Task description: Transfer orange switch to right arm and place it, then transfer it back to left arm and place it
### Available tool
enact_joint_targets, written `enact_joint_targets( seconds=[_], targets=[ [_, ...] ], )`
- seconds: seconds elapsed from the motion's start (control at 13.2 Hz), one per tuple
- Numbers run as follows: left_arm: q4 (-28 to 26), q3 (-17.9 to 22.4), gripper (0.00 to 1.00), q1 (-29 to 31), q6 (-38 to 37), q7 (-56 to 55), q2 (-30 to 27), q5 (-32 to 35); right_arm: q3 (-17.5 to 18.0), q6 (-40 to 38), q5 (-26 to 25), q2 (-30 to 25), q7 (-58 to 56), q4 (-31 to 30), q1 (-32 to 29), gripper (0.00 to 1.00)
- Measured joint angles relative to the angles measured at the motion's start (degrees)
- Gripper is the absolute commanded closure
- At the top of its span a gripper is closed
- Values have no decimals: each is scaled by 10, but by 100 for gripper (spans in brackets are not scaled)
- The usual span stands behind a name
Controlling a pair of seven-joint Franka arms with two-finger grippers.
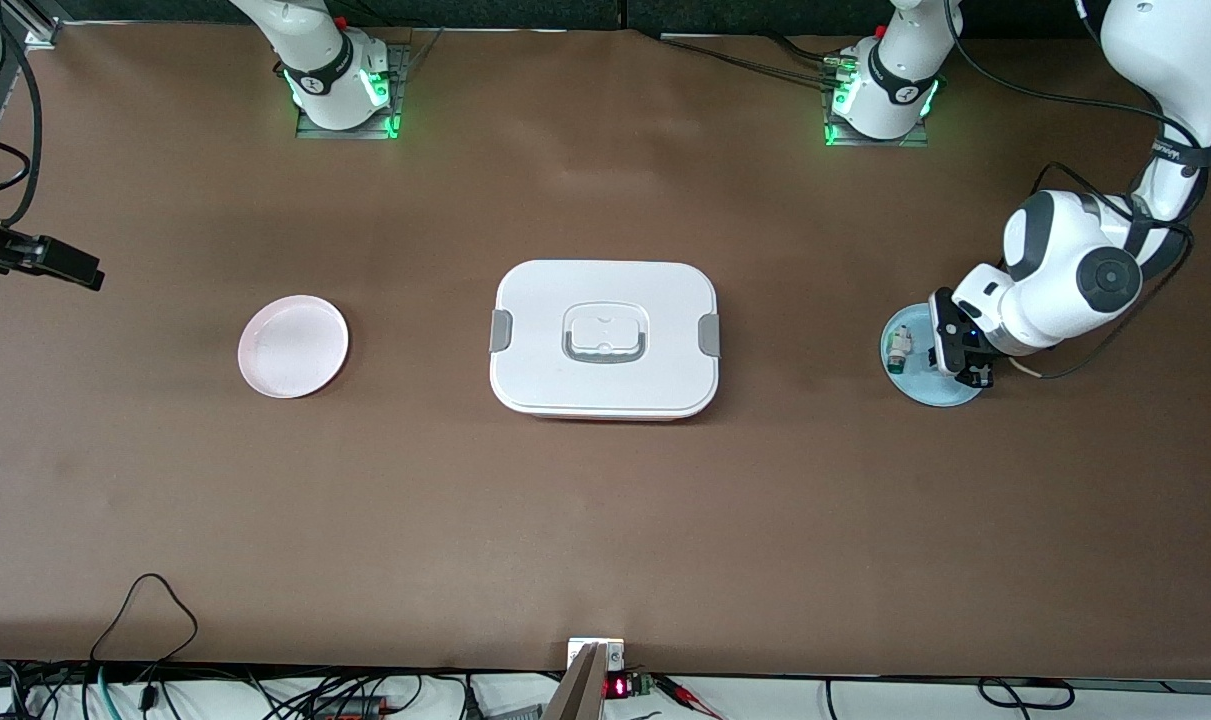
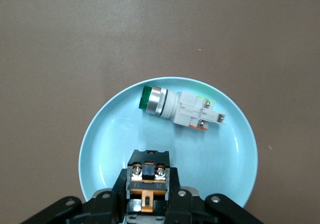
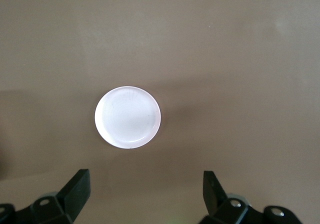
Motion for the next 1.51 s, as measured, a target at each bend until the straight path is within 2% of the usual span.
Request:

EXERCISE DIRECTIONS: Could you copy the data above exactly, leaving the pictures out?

EXERCISE RESULT:
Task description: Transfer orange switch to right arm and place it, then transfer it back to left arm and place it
### Available tool
enact_joint_targets, written `enact_joint_targets( seconds=[_], targets=[ [_, ...] ], )`
- seconds: seconds elapsed from the motion's start (control at 13.2 Hz), one per tuple
- Numbers run as follows: left_arm: q4 (-28 to 26), q3 (-17.9 to 22.4), gripper (0.00 to 1.00), q1 (-29 to 31), q6 (-38 to 37), q7 (-56 to 55), q2 (-30 to 27), q5 (-32 to 35); right_arm: q3 (-17.5 to 18.0), q6 (-40 to 38), q5 (-26 to 25), q2 (-30 to 25), q7 (-58 to 56), q4 (-31 to 30), q1 (-32 to 29), gripper (0.00 to 1.00)
- Measured joint angles relative to the angles measured at the motion's start (degrees)
- Gripper is the absolute commanded closure
- At the top of its span a gripper is closed
- Values have no decimals: each is scaled by 10, but by 100 for gripper (spans in brackets are not scaled)
- The usual span stands behind a name
Controlling a pair of seven-joint Franka arms with two-finger grippers.
Motion for the next 1.51 s, as measured, a target at each bend until the straight path is within 2% of the usual span.
Request:

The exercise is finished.